Now it’s time to talk about my two favorite angle-pair relationships: Linear Pair and Vertical Angles.

4. Linear Pair

A linear pair is precisely what its name indicates. It is a pair of angles sitting on a line! In fact, a linear pair forms supplementary angles.

Because, we know that the measure of a straight angle is 180 degrees, so a linear pair of angles must also add up to 180 degrees.

∠ABD and ∠CBD form a linear pair and are also supplementary angles, where ∠1 + ∠2 = 180 degrees.

Linear Pair Example

5. Vertical Angles

Vertical angles are two nonadjacent angles formed by two intersecting lines or opposite rays.

Think of the letter X. These two intersecting lines form two sets of vertical angles (opposite angles). And more importantly, these vertical angles are congruent.

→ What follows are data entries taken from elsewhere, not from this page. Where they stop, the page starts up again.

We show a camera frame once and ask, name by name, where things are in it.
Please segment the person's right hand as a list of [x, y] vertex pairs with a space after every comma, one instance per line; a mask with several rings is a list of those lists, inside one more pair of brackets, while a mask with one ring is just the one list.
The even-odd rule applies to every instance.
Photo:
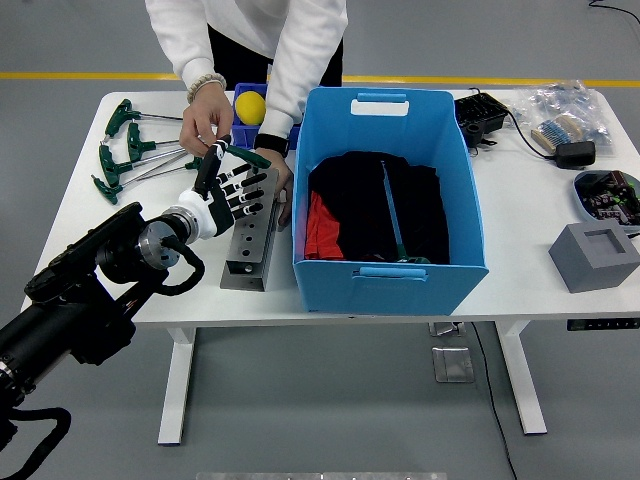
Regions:
[[183, 112], [180, 145], [196, 157], [204, 157], [219, 136], [231, 131], [233, 108], [218, 82], [201, 86]]

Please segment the person's left hand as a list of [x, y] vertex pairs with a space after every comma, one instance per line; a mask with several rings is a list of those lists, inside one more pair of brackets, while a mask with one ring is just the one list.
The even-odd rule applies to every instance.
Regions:
[[294, 175], [285, 158], [274, 150], [267, 149], [264, 157], [271, 162], [271, 167], [277, 171], [278, 178], [275, 187], [275, 199], [281, 203], [281, 212], [278, 217], [278, 226], [286, 227], [292, 215], [292, 202], [294, 193]]

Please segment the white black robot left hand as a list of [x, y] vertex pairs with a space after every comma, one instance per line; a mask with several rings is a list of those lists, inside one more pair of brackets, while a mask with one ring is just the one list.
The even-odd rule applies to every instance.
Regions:
[[[220, 174], [226, 153], [240, 158], [244, 164]], [[244, 189], [262, 182], [267, 174], [256, 172], [244, 180], [231, 182], [231, 179], [250, 169], [268, 171], [270, 167], [271, 162], [261, 155], [233, 146], [229, 135], [217, 140], [202, 159], [193, 187], [180, 194], [172, 211], [172, 215], [185, 224], [184, 242], [191, 244], [199, 239], [219, 236], [236, 220], [259, 212], [263, 205], [256, 199], [264, 191], [257, 189], [245, 193]]]

In the accompanying graphic, we see two intersecting lines, where ∠1 and ∠3 are vertical angles and are congruent. And ∠2 and ∠4 are vertical angles and are also congruent.

Vertical Angles Examples

Together we are going to use our knowledge of Angle Addition, Adjacent Angles, Complementary and Supplementary Angles, as well as Linear Pair and Vertical Angles to find the values of unknown measures.

Angle Relationships – Lesson & Examples (Video)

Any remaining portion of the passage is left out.